About seven inches high, ten inches wide, the 'thing' had a dual purpose. Door stop - and now sentinel kissing step. Yeah, way cool. He could go with that.
Next thing, where to put it? He took it out to the living room and put it near the front door. He had to catch Jim before he said a word. Stopping for a moment, using at least half of his IQ, he removed it from the STUPID place he'd just put it and placed it on the kitchen floor. Good. No door to knock him out.
He was just stepping up on it to give it a trial run when the door burst open and one extremely anxious and scared sentinel came rushing through it, desperate to make contact with his guide after the traumas of the day.
He made contact all right.
When Blair picked himself up off the floor, fending off all offers of help from the now bewildered and extremely sorry sentinel who had barrelled into the kitchen and sent him flying, he had had enough.
"Stop there!" he ordered.
Jim stopped dead.
Carefully, Blair stood back on the block of wood and found that he could look Jim straight in the eye. Something was going right!
"Come here," he said. "Slowly," he added as an afterthought.
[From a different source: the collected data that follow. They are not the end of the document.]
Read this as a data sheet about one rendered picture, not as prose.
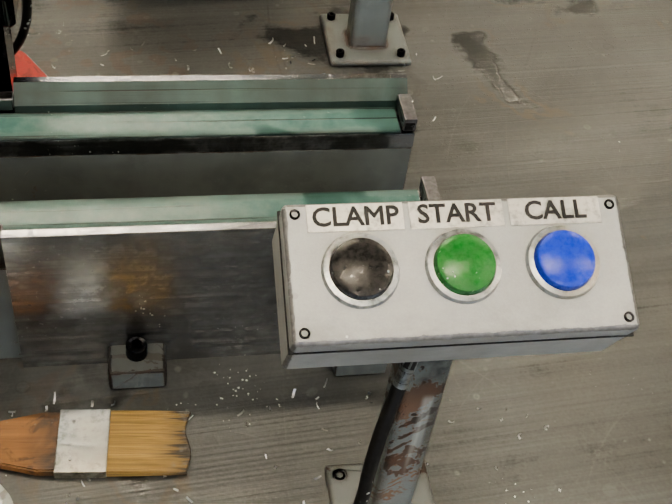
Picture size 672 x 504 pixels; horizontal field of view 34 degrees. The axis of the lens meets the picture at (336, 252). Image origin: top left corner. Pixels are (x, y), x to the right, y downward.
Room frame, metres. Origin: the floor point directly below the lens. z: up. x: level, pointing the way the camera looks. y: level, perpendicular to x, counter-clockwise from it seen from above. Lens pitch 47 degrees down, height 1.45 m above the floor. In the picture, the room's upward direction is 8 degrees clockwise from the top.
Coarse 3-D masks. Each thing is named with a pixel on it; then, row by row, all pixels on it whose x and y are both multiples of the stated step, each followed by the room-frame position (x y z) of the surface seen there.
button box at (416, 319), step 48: (288, 240) 0.36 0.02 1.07; (336, 240) 0.36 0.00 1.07; (384, 240) 0.37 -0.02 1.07; (432, 240) 0.37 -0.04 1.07; (528, 240) 0.38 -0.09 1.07; (624, 240) 0.39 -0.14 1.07; (288, 288) 0.34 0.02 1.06; (336, 288) 0.34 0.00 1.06; (432, 288) 0.35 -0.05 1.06; (528, 288) 0.36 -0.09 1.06; (624, 288) 0.37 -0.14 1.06; (288, 336) 0.32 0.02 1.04; (336, 336) 0.32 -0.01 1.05; (384, 336) 0.32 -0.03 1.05; (432, 336) 0.33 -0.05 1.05; (480, 336) 0.33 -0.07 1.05; (528, 336) 0.34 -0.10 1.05; (576, 336) 0.35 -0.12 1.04; (624, 336) 0.36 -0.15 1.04
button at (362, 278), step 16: (352, 240) 0.36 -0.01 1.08; (368, 240) 0.36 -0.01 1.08; (336, 256) 0.35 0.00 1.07; (352, 256) 0.35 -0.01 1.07; (368, 256) 0.35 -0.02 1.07; (384, 256) 0.35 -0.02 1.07; (336, 272) 0.34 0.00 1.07; (352, 272) 0.34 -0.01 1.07; (368, 272) 0.34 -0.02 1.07; (384, 272) 0.35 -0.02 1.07; (352, 288) 0.34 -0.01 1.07; (368, 288) 0.34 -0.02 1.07; (384, 288) 0.34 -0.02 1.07
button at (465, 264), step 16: (448, 240) 0.37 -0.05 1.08; (464, 240) 0.37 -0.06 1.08; (480, 240) 0.37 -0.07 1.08; (448, 256) 0.36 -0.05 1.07; (464, 256) 0.36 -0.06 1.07; (480, 256) 0.36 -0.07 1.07; (448, 272) 0.35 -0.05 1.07; (464, 272) 0.35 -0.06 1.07; (480, 272) 0.36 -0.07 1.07; (448, 288) 0.35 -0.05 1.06; (464, 288) 0.35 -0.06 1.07; (480, 288) 0.35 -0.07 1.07
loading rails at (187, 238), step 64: (0, 128) 0.57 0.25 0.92; (64, 128) 0.58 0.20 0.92; (128, 128) 0.59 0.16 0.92; (192, 128) 0.60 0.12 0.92; (256, 128) 0.61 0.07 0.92; (320, 128) 0.62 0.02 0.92; (384, 128) 0.63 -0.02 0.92; (0, 192) 0.56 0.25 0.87; (64, 192) 0.57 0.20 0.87; (128, 192) 0.58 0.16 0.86; (192, 192) 0.59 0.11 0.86; (256, 192) 0.60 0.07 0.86; (320, 192) 0.55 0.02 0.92; (384, 192) 0.56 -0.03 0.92; (0, 256) 0.46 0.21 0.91; (64, 256) 0.46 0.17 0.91; (128, 256) 0.47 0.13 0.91; (192, 256) 0.48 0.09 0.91; (256, 256) 0.49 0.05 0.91; (0, 320) 0.46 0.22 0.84; (64, 320) 0.46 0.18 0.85; (128, 320) 0.47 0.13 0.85; (192, 320) 0.48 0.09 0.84; (256, 320) 0.49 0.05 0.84; (128, 384) 0.45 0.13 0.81
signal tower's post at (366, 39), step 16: (352, 0) 0.89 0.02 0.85; (368, 0) 0.88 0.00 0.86; (384, 0) 0.88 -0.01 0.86; (320, 16) 0.92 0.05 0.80; (336, 16) 0.92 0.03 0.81; (352, 16) 0.88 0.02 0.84; (368, 16) 0.88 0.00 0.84; (384, 16) 0.88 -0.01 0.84; (336, 32) 0.90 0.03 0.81; (352, 32) 0.88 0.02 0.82; (368, 32) 0.88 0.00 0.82; (384, 32) 0.88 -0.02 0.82; (400, 32) 0.91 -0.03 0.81; (336, 48) 0.87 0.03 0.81; (352, 48) 0.88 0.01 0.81; (368, 48) 0.88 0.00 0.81; (384, 48) 0.88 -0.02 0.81; (400, 48) 0.88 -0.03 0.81; (336, 64) 0.85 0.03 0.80; (352, 64) 0.85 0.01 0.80; (368, 64) 0.86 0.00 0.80; (384, 64) 0.86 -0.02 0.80; (400, 64) 0.87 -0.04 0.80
Jim took the single step towards him.
"Don't move and don't speak."
Jim gulped.
This was the moment, Blair thought. Now or never, carpe diem, seize the day and all that crap. He could do this. Self-confessed coward or not, he was a braver man than that. Wasn't he? So why were his hands shaking?
Slowly, he lifted them up and placed one on each side of Jim's face, then he pulled the big man closer to him. Blair turned his head a bit to one side and took his life in his own hands and kissed Jim.
It wasn't an earth-shattering kiss, wasn't a Hallmark card or a Kodak moment. All Jim could think of was 'what the fuck?' and all Blair could think of was 'he's not killing me!'.
When Blair let him go, Jim stared hard at his roomie, best friend, guide and personal cross to bear.
"May I speak now?" he asked quietly.
"Uh, yeah," Blair answered, feeling a touch deflated.
"What was all that about?"
Blair's shoulders dropped and he got down off the step.
"Sorry, man," he said, starting to walk away from Jim. "Please, ignore it. I guess it's just one other thing that's gone wrong for me today."
"Says who?" The answer came after enough pause to let Blair get halfway to his room, and far enough into his thoughts about having fucked up a beautiful - if dangerous - friendship, that he didn't hear him.
"SAYS WHO?" Jim yelled, just to make the point.
Blair stopped dead. He turned around to face Jim, a look of incredulity on his face.
"You mean...?"
"Blair," Jim started, took one step towards Blair, then stopped, thinking that at that moment, maybe a little space wouldn't hurt. "It's okay, pal. I was just surprised, that's all. I didn't think you could feel the same way about me as I do about you."
"You love me?" Blair whispered, stunned.
"Well, duh," Jim shrugged. "Why else would I happily drag an insane anthropologist around, have him live with me and eat weird foods, use God only knows how many towels after a shower...?" His voice was light and teasing and Blair smiled.
Jim continued. "You love me then?"
"Well duh," Blair echoed with a shrug. "Why else would I happily get dragged around by a psychotic cop, live with him, watch him eat such bad food and listen to him complain about how many towels I use after a shower?"
Jim beamed at him and put his arms out, holding them wide. "So, what are you waiting for?" he said. "Get back on the block, Sandburg, I want a repeat of my welcome home."
So Blair gave him one. But instead of falling off the block this time, he tripped over the Barney book bag that had been dropped by Jim on his entry to the loft and hit his head on the side of the table.
His last thought for that day was, "Fuck. I just knew I'd end up in the ER today."